#### Information given
§ §
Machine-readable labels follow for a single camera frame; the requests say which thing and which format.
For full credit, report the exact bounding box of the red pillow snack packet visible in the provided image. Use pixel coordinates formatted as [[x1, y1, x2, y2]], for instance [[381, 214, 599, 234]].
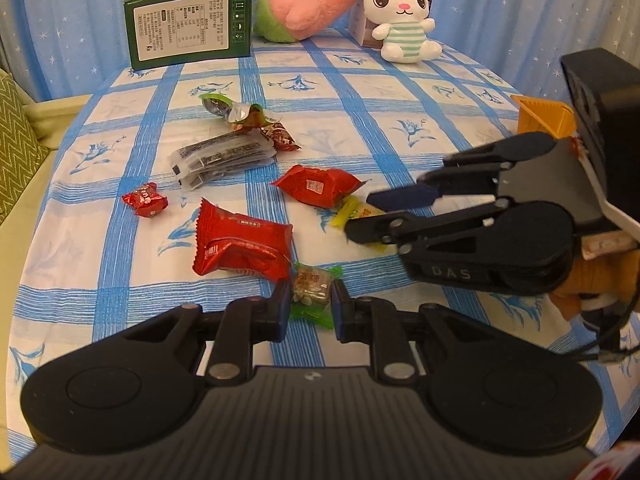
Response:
§ §
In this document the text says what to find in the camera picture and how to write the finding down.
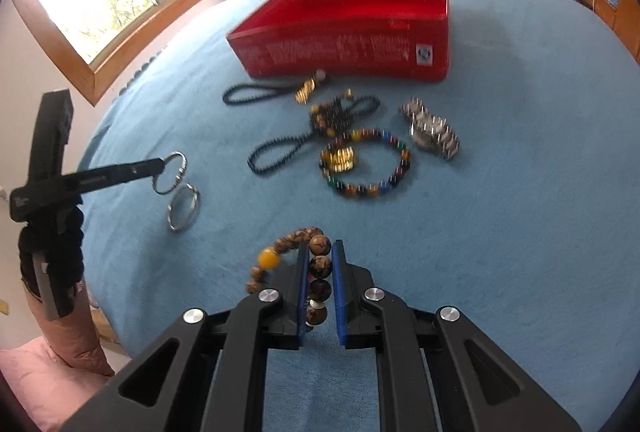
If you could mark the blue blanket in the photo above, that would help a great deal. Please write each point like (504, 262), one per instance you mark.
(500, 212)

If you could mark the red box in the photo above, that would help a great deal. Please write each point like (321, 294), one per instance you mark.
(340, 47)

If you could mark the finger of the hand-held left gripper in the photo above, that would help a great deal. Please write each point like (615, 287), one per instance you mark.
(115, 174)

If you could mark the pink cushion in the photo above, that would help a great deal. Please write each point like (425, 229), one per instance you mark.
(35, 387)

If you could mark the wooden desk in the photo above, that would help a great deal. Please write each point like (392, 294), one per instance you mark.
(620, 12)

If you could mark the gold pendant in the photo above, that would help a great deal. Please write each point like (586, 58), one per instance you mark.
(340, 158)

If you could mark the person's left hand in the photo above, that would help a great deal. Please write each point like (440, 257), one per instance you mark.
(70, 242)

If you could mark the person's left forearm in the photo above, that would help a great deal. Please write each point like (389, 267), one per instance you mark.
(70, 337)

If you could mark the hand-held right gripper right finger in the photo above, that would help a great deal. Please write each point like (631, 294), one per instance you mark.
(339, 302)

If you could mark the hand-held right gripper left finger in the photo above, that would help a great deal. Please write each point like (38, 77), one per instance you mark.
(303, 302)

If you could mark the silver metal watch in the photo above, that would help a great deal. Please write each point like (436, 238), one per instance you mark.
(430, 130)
§ §
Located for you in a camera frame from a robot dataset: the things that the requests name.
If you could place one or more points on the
§ §
#### Problem requirements
For this exercise, find all lines in the records containing the word "requests" and copy them.

#### Result of this exercise
Machine-readable labels follow for a single camera frame; the requests say which thing and which format.
Located for you in a camera frame from a robot dataset: the things that the requests name.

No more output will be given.